Suppose now that T is in the closed unit ball of B_{\text{sa}}. Then by condition 1. there is a net \{T_\lambda\}_{\lambda\in\Lambda} in A_{\text{sa}} strongly convergent to T. The function f:\mathbb{R}\rightarrow \mathbb{C} defined by setting f(t)=t for t\in [-1,1] and f(t)=1/t elsewhere belongs to C_0(\mathbb{R}), and therefore by Theorem 4.3.2, it is strongly continuous. Hence, \{f(T_\lambda)\} is strongly convergent to f(T).

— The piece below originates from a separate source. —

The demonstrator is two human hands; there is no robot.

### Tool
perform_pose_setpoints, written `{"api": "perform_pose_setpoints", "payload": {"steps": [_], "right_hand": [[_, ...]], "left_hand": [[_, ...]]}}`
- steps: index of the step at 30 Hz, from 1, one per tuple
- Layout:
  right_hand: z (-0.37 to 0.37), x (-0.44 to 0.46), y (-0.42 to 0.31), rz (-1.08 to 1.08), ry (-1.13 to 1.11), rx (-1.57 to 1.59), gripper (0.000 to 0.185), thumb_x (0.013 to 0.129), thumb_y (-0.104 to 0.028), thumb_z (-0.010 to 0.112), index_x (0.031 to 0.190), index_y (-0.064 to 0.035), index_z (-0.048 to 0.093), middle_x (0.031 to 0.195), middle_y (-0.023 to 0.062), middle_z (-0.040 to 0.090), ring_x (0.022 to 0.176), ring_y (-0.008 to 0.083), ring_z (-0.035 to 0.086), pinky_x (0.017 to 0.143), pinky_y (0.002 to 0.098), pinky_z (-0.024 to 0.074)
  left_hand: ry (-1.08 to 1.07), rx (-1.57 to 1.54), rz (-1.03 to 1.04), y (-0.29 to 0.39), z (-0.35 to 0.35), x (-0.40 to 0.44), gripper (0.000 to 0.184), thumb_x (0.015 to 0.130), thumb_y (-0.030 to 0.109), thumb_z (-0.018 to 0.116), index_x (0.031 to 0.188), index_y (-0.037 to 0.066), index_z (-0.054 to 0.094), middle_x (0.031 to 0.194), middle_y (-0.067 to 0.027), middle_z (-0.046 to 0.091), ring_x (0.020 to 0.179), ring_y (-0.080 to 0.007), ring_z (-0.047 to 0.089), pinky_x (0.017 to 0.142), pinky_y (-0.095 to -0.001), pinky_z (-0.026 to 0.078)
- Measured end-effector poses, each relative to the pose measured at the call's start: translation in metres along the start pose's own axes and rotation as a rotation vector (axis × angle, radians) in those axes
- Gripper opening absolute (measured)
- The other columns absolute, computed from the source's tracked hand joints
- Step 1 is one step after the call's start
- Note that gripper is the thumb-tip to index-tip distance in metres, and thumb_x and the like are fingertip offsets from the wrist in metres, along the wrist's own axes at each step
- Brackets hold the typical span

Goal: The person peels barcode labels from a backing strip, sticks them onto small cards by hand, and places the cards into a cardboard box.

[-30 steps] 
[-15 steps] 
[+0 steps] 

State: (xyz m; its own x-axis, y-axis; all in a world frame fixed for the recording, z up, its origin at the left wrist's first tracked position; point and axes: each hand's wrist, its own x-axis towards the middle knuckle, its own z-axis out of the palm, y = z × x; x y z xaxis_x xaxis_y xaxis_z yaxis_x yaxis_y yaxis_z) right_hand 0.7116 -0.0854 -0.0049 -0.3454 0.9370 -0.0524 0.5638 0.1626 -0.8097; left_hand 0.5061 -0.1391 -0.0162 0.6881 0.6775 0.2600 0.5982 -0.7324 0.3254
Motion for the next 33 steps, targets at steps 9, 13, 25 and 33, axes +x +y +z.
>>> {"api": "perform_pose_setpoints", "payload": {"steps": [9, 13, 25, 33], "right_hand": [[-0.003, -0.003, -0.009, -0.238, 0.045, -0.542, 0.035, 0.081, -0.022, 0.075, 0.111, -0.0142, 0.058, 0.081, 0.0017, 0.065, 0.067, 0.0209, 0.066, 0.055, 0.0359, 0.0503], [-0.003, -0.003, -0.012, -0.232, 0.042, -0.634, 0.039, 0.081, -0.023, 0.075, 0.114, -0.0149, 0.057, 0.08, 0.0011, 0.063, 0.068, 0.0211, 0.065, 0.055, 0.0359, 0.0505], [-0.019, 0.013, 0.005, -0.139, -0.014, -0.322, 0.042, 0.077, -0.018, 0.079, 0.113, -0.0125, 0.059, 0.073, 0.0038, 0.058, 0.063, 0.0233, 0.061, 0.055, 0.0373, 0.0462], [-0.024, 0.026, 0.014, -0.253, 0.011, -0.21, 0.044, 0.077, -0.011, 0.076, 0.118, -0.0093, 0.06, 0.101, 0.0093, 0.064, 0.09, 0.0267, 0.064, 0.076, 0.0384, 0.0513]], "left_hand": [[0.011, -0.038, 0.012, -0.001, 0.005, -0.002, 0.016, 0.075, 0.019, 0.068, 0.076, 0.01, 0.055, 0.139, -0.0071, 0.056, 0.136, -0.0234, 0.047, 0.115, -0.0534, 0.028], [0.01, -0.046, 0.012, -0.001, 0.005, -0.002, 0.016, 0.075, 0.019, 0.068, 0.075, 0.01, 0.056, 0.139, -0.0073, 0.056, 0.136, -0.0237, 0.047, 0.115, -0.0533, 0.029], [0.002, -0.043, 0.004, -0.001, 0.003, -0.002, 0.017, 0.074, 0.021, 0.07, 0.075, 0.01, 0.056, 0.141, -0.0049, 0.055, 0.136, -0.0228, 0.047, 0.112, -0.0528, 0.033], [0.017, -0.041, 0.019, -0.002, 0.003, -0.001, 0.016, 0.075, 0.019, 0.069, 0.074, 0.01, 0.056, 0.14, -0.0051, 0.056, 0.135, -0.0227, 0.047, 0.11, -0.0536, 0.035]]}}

But clearly, f(T)=T, since \sigma(T)\subset [-1,1]. Moreover, f(T_\lambda) is in the closed unit ball of A_{\text{sa}} is in the closed unit ball of A_{\text{sa}} for all indices \lambda, since \overline{f}=f and \|f\|_\infty\leq 1. This proves condition 2.

The algebra M_2(A) is a C*-subalgebra of M_2(B(H))=B(H^{(2)}), and is strongly dense in the von Neumann algebra M_2(B)

(Let 

B=\left(\begin{array}{cc}b_{11}&b_{12}\\ b_{21}&b_{22}\end{array}\right)\in M_2(B).

Let \Lambda=\{\text{strongly open neighbourhoods of }0\} ordered by reverse inclusion. Having b_{ij}\in\overline{A} is equivalent to the existence of  a net \{a(\lambda)_{ij}\}_{\lambda\in\Lambda} such that a(\lambda)_{ij}\rightarrow b_{ij} in the strong operator topology. This is the case because for all \lambda\in\Lambdab_{ij}+\lambda is a strongly open neighbourhood of b_{ij} which implies that (b_{ij}+\lambda)\cap A\neq\emptyset, so just choose any a(\lambda)_{ij} in here. Then consider

A(\lambda)=\left(\begin{array}{cc}a(\lambda)_{11}&a(\lambda)_{12}\\ a(\lambda)_{21}&a(\lambda)_{22}\end{array}\right).

Now for all \mathbf{x}\in H^2;

\|(B-A(\lambda))\mathbf{x}\|=\left\|\left(\begin{array}{cc}b_{11}-a(\lambda)_{11}&b_{12}-a(\lambda)_{12}\\ b_{21}-a(\lambda)_{21}&b_{22}-a(\lambda)_{22}\end{array}\right)\left(\begin{array}{c}u\\ v\end{array}\right)\right\|

=\|(b_{11}-a(\lambda)_{11})u+(b_{12}-a(\lambda)_{12})v\|+\|(b_{21}-a(\lambda)_{21})u+(b_{22}-a(\lambda)_{22})v\|

\leq \|b_{11}-a(\lambda)_{11}\|\,\|u\|+\|b_{12}-a(\lambda)_{12}\|\,\|v\|+

\|b_{21}-a(\lambda)_{21}\|\,\|u\|+\|b_{22}-a(\lambda)_{22}\|\,\|v\|\rightarrow0).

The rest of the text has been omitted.